Data section Block Start

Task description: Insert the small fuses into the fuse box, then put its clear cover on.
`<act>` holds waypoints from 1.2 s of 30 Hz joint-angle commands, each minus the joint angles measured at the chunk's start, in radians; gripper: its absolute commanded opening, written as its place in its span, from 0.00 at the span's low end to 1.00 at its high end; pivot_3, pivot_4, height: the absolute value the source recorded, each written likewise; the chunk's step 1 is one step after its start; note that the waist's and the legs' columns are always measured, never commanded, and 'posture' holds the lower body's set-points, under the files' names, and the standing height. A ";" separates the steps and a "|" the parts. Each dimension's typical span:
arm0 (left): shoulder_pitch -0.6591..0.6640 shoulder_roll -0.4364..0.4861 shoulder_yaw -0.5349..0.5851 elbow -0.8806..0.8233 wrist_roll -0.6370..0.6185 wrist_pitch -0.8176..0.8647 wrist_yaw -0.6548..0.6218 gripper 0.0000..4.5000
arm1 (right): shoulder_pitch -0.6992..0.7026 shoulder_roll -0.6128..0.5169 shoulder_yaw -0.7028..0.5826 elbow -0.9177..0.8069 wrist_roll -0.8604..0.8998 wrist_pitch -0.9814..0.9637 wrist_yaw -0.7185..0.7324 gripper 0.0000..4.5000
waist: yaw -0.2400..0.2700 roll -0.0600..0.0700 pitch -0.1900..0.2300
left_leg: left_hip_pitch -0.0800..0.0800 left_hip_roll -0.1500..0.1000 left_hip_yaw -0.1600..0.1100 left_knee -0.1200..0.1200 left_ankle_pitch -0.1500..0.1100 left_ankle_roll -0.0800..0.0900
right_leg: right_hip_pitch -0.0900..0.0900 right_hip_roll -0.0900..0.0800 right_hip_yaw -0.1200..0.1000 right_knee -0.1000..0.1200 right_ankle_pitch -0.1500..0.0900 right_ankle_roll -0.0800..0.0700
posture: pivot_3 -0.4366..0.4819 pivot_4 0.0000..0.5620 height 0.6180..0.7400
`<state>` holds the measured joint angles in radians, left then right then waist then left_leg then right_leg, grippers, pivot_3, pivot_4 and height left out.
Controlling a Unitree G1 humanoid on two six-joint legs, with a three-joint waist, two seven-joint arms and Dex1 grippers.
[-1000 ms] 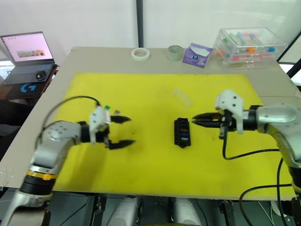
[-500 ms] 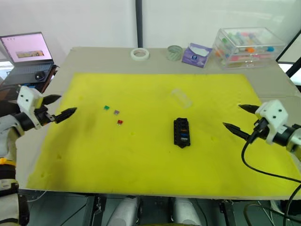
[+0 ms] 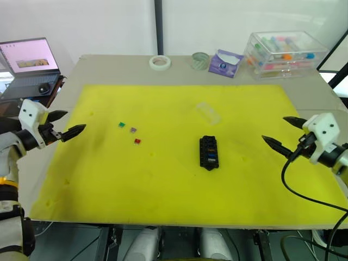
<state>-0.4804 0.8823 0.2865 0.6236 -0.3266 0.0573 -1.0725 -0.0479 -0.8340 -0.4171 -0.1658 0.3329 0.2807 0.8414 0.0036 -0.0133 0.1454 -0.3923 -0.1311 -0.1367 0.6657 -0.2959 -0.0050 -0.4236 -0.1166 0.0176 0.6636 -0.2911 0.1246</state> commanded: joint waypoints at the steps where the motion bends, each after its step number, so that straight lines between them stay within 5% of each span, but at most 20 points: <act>1: -0.008 0.019 0.015 -0.080 -0.022 0.086 0.021 1.00 | -0.011 -0.030 -0.010 -0.026 0.008 0.001 0.011 1.00 | 0.000 0.000 0.000 | 0.000 0.000 0.000 0.000 0.000 0.000 | 0.000 0.000 0.000 0.000 0.000 0.000 | 0.48 0.27 1.00; 10: -0.052 -0.036 0.214 -0.239 -0.201 0.558 0.372 1.00 | -0.242 -0.023 0.170 -0.170 0.101 0.131 0.046 1.00 | -0.025 0.000 0.000 | 0.000 0.001 0.000 0.000 0.000 0.000 | -0.002 0.001 0.001 0.002 0.000 0.000 | 0.48 0.27 1.00; 19: 0.056 0.003 0.293 -0.358 -0.388 1.033 0.420 1.00 | -0.538 0.140 0.434 -0.229 0.150 0.252 0.040 1.00 | -0.035 -0.002 0.000 | -0.001 0.000 -0.003 0.000 0.000 0.000 | -0.002 0.000 0.000 0.002 0.000 0.000 | 0.48 0.27 1.00; 24: -0.051 -0.099 0.515 -0.314 -0.644 1.332 0.491 1.00 | -0.595 0.198 0.532 -0.223 0.116 0.259 0.046 1.00 | -0.018 -0.002 -0.001 | -0.001 0.000 -0.004 0.001 0.000 0.000 | -0.002 0.000 -0.001 0.002 0.000 0.000 | 0.48 0.27 1.00; 36: -0.257 -0.178 0.465 0.034 -0.581 1.475 0.603 1.00 | -0.646 0.244 0.591 -0.186 0.072 0.247 0.055 1.00 | -0.024 -0.004 -0.002 | 0.000 -0.001 -0.003 0.002 0.000 0.000 | -0.002 -0.001 -0.001 0.003 0.000 0.000 | 0.48 0.27 1.00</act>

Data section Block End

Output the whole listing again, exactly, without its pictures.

▶ **Solved exercise**
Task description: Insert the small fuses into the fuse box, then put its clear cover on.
`<act>` holds waypoints from 1.2 s of 30 Hz joint-angle commands, each minus the joint angles measured at the chunk's start, in radians; gripper: its absolute commanded opening, written as its place in its span, from 0.00 at the span's low end to 1.00 at its high end; pivot_3, pivot_4, height: the absolute value the source recorded, each written likewise; the chunk's step 1 is one step after its start; note that the waist's and the legs' columns are always measured, never commanded, and 'posture' holds the lower body's set-points, under the files' names, and the standing height. A ";" separates the steps and a "|" the parts. Each dimension's typical span:
arm0 (left): shoulder_pitch -0.6591..0.6640 shoulder_roll -0.4364..0.4861 shoulder_yaw -0.5349..0.5851 elbow -0.8806..0.8233 wrist_roll -0.6370..0.6185 wrist_pitch -0.8176..0.8647 wrist_yaw -0.6548..0.6218 gripper 0.0000..4.5000
arm1 (right): shoulder_pitch -0.6992..0.7026 shoulder_roll -0.6128..0.5169 shoulder_yaw -0.7028..0.5826 elbow -0.9177..0.8069 wrist_roll -0.8604..0.8998 wrist_pitch -0.9814..0.9637 wrist_yaw -0.7185..0.7324 gripper 0.0000..4.5000
waist: yaw -0.2400..0.2700 roll -0.0600..0.0700 pitch -0.1900..0.2300
left_leg: left_hip_pitch -0.0800..0.0800 left_hip_roll -0.1500..0.1000 left_hip_yaw -0.1600..0.1100 left_knee -0.1200..0.1200 left_ankle_pitch -0.1500..0.1100 left_ankle_roll -0.0800..0.0900
right_leg: right_hip_pitch -0.0900..0.0900 right_hip_roll -0.0900..0.0800 right_hip_yaw -0.1200..0.1000 right_knee -0.1000..0.1200 right_ankle_pitch -0.1500..0.0900 right_ankle_roll -0.0800..0.0700
posture: pivot_3 -0.4366..0.4819 pivot_4 0.0000..0.5620 height 0.6180..0.7400
`<state>` holds the measured joint angles in radians, left then right then waist then left_leg then right_leg, grippers, pivot_3, pivot_4 and height left out.
Controlling a Unitree G1 humanoid on two six-joint legs, with a three-joint waist, two seven-joint arms and Dex1 grippers.
[-1000 ms] 
[-500 ms] 
[+0 ms] 
<state>-0.4804 0.8823 0.2865 0.6236 -0.3266 0.0573 -1.0725 -0.0479 -0.8340 -0.4171 -0.1658 0.3329 0.2807 0.8414 0.0036 -0.0133 0.1454 -0.3923 -0.1311 -0.1367 0.6657 -0.2959 -0.0050 -0.4236 -0.1166 0.0176 0.6636 -0.2911 0.1246</state> commanded: joint waypoints at the steps where the motion bends, each after its step number, so that straight lines between them stay within 5% of each span, but at most 20 points: <act>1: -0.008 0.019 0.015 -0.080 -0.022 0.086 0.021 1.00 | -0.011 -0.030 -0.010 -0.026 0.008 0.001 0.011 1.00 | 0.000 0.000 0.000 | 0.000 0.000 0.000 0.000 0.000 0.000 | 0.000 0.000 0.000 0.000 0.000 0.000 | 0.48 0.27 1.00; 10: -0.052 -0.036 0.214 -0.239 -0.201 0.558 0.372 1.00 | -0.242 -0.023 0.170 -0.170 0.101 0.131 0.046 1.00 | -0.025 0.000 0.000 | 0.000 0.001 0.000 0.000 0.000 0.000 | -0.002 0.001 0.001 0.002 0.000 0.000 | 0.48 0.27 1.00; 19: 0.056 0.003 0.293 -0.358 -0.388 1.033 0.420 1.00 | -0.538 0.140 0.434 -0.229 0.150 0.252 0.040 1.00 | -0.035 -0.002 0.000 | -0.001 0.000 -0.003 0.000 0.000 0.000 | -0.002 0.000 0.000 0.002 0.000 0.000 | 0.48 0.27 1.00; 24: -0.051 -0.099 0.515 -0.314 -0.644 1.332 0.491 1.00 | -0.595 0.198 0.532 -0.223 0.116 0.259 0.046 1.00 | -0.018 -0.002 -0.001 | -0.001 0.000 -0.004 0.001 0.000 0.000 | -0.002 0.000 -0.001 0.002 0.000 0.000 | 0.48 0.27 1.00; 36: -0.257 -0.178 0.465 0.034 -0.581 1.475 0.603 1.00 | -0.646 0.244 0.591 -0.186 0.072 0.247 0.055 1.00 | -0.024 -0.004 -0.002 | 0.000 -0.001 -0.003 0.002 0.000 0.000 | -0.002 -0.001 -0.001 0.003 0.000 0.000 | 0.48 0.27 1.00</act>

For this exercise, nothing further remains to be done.